Question #b3dab

1 Answer
Nov 14, 2017

#x# is either #1.729# or #-2.729#.

Explanation:

Use the rule of natural logarithms: #ln(a)+ln(b)=ln(a*b)#.

#ln(x-1) + ln(x+2) = 1#
#ln((x-1)*(x+2))=1#
#ln(x^2+x-2)=1#

We all know that #ln_x x=1#. Since the base here is #e#, and the equation is #ln_e (x^2+x-2)=1#, #e=x^2+x-2#.

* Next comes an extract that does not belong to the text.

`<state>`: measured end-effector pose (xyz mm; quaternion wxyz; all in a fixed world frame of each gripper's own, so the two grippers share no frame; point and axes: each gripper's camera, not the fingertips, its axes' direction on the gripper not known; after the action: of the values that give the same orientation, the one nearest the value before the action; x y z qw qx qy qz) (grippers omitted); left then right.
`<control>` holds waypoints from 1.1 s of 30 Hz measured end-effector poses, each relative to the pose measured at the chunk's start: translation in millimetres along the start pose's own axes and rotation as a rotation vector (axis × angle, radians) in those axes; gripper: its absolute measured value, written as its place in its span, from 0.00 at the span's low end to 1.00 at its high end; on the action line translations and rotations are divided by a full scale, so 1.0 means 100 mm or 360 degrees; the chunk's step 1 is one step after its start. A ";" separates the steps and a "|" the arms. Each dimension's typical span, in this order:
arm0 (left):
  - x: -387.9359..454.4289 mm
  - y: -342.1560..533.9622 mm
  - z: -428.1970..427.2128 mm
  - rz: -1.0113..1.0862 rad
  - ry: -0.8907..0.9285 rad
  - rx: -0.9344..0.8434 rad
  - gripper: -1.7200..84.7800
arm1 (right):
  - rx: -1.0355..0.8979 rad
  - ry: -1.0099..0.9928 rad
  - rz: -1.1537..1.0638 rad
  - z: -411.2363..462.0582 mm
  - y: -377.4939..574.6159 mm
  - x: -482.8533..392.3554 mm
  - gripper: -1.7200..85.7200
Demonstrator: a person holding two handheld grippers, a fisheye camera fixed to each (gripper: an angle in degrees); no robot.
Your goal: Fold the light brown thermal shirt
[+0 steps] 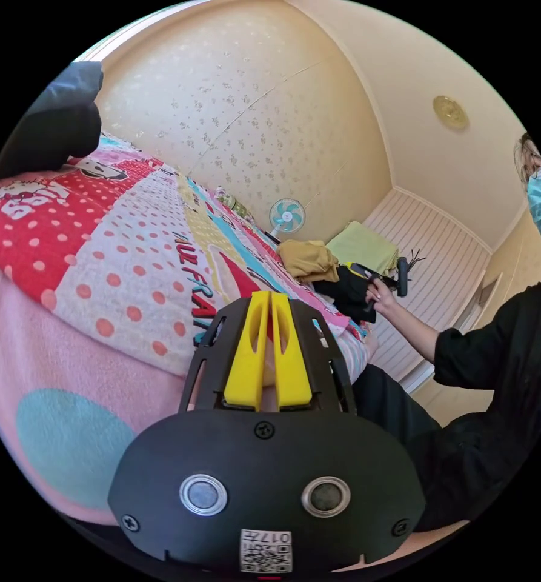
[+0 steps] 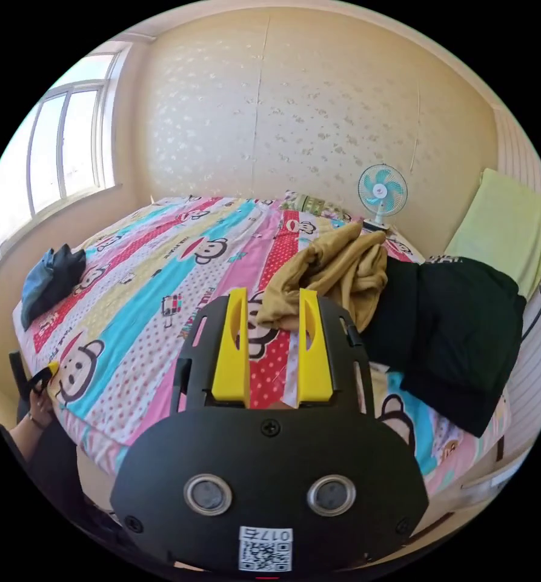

#x^2+x-2=e# (Take #e# as #2.718#)
#x^2+x-2=2.718#
#x^2+x-2-2.718=0#
#x^2+x-4.718=0#

Here, #a=1, b=1, c=-4.718#

Use the quadratic formula: #(-b+-sqrt(b^2-4ac))/(2a)#

Solve:

#(-1+-sqrt(1^2-4*1*-4.718))/(2)#

#(-1+-sqrt(1-4*-4.718))/(2)#

#(-1+-sqrt(1+18.872))/(2)#

#(-1+sqrt(19.872))/(2),(-1-sqrt(19.872))/(2)#

#(-1+4.458)/(2),(-1-4.458)/(2)#

#(3.458)/(2),(-5.458)/(2)#

#1.729,-2.729( 3 s.f.)#

So, #x# is either #1.729# or #-2.729#.